I enjoy the rain. I even enjoy walking in the rain. A thunderstorm is a different issue all together. But the view from under the cover of my back deck was still spectacular. I did not get my steps in or burn many calories, but I did enjoy some memories long past.
When I was a boy, we lived atop a high hill in an area that was a “Tornado Alley”. Come Spring, such storms were a way of life. I can still remember how I loved the feel of the weather as it changed. The dark, billowing clouds blowing past, illuminated intermittently by flashes of lightning, made me feel small in the scheme of things. The power of the wind and the deep rumble of thunder made me feel reverent, almost as if I were sitting in church between my parents on a hard Sunday morning pew. And when the storm had passed, the world seemed ready for a “do-over”, a chance to give life another try. I have been fascinated by storms ever since.

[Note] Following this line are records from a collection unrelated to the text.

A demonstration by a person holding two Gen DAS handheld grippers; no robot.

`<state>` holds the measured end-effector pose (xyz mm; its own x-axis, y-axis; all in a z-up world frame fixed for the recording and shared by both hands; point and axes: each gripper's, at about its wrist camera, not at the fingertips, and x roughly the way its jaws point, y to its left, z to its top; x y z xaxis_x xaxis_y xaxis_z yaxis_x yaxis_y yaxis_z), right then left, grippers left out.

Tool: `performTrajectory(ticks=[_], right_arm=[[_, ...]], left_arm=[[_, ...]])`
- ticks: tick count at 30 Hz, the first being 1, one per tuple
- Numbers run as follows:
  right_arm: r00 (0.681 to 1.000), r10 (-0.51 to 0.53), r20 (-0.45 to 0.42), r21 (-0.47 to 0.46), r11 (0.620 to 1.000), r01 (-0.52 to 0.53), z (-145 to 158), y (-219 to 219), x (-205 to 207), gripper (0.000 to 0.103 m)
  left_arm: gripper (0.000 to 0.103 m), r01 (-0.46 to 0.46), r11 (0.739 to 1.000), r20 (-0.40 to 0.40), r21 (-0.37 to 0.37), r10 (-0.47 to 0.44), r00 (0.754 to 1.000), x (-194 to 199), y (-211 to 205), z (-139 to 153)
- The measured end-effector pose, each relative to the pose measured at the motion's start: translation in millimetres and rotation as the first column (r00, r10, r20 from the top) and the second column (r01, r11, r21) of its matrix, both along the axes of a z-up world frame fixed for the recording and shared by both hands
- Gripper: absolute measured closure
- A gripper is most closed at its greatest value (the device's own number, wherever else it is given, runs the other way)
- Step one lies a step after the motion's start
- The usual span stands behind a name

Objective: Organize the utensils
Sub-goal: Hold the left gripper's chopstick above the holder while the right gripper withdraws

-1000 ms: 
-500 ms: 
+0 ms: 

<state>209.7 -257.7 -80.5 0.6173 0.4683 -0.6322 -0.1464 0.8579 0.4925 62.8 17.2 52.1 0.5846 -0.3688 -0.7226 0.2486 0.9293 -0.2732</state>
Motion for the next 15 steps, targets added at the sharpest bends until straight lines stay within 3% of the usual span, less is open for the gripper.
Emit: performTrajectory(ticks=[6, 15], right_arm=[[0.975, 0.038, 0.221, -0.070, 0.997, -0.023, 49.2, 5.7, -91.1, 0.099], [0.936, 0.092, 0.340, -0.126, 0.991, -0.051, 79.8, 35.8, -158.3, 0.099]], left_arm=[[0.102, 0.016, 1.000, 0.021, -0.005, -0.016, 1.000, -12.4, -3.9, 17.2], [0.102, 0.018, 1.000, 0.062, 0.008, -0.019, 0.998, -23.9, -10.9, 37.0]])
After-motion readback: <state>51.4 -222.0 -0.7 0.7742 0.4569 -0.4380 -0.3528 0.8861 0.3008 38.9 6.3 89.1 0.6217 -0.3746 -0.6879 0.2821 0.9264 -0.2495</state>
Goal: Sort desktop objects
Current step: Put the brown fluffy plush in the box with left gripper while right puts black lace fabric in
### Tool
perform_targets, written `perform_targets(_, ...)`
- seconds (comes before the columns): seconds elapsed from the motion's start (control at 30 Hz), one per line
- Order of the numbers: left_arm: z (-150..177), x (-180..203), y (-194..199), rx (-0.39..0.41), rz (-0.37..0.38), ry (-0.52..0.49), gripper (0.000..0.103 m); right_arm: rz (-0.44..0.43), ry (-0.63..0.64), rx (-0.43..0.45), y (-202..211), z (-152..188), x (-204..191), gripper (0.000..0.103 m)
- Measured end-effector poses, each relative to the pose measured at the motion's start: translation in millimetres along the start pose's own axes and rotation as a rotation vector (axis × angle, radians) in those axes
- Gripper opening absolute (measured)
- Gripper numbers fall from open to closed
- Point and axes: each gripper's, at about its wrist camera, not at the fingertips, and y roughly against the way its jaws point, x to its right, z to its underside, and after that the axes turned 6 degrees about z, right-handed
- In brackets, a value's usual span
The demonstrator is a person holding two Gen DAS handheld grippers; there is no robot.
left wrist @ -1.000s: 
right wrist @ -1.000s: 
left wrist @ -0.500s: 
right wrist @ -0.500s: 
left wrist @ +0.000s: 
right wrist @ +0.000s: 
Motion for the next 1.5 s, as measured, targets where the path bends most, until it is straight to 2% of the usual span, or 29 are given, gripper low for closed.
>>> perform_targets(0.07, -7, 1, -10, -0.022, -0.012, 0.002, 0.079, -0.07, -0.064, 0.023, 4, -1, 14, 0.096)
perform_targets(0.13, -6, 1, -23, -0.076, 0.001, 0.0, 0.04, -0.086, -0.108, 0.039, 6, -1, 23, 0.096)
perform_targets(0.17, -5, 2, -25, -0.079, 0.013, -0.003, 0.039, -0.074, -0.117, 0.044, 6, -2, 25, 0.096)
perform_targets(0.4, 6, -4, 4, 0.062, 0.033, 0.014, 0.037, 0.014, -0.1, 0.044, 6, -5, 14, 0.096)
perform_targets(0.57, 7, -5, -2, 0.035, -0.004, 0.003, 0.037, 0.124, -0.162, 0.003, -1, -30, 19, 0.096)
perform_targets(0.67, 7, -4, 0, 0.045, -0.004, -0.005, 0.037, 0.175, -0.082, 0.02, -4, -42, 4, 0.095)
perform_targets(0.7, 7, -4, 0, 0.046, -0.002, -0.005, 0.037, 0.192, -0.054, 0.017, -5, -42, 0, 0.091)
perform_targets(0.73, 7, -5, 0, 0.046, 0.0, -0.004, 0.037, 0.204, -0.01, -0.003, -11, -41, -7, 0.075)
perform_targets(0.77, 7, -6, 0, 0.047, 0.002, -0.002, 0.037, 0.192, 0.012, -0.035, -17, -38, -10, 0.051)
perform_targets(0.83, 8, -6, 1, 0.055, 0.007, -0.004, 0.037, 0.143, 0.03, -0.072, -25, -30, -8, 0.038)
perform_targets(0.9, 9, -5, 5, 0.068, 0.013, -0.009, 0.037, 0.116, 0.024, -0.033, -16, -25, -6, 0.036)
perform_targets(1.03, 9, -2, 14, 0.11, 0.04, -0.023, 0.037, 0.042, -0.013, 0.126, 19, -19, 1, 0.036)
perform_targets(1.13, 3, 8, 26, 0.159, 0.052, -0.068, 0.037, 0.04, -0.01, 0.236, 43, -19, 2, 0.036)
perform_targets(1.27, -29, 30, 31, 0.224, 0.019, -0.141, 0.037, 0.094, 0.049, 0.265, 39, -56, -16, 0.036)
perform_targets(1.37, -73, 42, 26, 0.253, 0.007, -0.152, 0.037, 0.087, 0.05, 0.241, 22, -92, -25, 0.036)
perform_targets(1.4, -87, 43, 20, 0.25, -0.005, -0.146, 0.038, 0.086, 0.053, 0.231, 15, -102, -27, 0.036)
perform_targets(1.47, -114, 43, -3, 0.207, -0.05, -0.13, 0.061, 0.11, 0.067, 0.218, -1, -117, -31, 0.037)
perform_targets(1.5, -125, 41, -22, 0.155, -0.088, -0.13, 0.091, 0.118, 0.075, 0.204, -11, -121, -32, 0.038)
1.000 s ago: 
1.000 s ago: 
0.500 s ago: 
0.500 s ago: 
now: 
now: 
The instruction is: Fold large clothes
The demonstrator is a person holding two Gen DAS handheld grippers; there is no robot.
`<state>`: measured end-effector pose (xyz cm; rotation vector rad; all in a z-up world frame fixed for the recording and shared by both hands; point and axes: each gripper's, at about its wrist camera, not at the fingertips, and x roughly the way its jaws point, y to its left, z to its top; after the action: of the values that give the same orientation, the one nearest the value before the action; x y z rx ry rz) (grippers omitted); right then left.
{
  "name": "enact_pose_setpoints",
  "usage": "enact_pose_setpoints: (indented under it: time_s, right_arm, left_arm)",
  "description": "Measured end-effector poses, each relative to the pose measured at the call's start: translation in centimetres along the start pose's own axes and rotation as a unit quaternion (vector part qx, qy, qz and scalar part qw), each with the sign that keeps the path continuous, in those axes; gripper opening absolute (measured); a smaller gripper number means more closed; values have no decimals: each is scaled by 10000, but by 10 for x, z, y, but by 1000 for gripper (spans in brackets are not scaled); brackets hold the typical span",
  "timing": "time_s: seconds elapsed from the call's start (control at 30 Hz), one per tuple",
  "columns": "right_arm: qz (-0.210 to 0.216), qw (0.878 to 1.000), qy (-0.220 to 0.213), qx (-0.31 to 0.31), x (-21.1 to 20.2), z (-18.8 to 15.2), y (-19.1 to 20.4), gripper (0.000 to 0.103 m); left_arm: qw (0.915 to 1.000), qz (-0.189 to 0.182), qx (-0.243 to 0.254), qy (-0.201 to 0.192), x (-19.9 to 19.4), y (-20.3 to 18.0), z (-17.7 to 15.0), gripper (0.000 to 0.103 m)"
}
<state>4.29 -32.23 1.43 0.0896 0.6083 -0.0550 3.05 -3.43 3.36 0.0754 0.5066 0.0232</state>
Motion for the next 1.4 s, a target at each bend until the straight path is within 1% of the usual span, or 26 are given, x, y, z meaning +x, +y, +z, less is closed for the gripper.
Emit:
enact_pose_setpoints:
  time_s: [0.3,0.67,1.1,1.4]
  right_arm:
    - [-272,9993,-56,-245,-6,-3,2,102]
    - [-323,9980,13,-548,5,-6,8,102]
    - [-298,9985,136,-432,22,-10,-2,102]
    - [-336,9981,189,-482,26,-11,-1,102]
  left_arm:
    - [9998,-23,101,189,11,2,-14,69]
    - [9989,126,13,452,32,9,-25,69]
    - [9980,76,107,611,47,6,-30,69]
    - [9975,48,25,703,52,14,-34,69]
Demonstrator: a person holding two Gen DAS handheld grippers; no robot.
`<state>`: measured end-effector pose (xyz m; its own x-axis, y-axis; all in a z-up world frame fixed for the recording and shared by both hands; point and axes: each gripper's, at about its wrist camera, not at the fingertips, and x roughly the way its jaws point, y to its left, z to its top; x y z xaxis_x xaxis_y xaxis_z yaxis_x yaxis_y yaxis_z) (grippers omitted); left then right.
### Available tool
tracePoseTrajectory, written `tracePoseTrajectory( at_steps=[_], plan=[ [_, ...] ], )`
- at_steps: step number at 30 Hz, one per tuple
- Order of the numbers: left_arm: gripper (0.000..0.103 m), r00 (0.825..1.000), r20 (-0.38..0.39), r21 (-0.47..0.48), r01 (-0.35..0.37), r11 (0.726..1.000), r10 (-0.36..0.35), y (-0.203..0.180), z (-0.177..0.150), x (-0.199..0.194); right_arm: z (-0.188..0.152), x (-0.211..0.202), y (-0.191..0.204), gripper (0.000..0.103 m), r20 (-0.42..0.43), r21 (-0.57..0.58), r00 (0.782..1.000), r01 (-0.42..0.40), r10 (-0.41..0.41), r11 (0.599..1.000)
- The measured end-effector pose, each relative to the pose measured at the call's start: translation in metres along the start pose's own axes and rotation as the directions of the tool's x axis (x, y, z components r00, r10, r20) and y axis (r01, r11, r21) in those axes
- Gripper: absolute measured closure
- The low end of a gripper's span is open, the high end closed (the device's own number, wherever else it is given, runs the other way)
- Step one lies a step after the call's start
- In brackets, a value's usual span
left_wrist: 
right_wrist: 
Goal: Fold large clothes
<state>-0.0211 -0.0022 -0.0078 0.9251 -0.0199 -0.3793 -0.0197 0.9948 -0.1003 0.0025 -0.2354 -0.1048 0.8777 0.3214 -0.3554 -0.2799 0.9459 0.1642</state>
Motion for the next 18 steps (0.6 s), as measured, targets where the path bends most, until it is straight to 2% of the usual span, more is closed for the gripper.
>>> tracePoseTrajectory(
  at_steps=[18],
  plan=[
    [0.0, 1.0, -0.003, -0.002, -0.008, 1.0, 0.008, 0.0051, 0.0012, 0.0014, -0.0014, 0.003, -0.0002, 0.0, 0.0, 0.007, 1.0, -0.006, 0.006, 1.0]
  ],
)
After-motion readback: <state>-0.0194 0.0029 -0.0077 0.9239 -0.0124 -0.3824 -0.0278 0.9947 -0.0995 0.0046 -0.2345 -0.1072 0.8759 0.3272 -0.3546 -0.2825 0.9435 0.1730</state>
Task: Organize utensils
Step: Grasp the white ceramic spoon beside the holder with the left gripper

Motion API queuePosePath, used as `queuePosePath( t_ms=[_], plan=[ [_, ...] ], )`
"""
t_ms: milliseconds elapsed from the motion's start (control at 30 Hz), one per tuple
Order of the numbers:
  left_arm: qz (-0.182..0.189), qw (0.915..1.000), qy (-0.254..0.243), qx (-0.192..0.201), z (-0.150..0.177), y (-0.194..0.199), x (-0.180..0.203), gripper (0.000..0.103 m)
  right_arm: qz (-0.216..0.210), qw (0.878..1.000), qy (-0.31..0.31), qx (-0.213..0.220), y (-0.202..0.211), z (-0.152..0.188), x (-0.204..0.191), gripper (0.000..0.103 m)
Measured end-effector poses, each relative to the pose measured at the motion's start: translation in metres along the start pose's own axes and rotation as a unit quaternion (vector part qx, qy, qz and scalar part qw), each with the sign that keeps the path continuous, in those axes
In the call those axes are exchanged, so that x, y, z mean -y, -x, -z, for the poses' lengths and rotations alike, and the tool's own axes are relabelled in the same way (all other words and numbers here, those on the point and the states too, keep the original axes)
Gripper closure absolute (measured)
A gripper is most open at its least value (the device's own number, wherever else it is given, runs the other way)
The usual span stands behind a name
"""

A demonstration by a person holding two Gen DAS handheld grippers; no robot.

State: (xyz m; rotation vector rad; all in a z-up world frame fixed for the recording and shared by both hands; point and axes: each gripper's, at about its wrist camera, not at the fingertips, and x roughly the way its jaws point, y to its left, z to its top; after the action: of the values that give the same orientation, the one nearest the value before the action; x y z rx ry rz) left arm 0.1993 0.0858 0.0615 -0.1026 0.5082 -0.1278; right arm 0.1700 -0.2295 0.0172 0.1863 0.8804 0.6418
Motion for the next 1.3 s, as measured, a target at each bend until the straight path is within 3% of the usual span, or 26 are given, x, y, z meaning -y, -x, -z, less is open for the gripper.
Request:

The story of Job is one of the oldest of stories. I have always loved the part in the narrative where God speaks and answers the downtrodden Job “out of the whirlwind”. Maybe the childhood version of myself was not that far off; maybe God is present in the storms that come our way. Perhaps we might find an answer we seek when we least expect it. It just might be that we find a new beginning through the storm. I sure hope so.
Peace.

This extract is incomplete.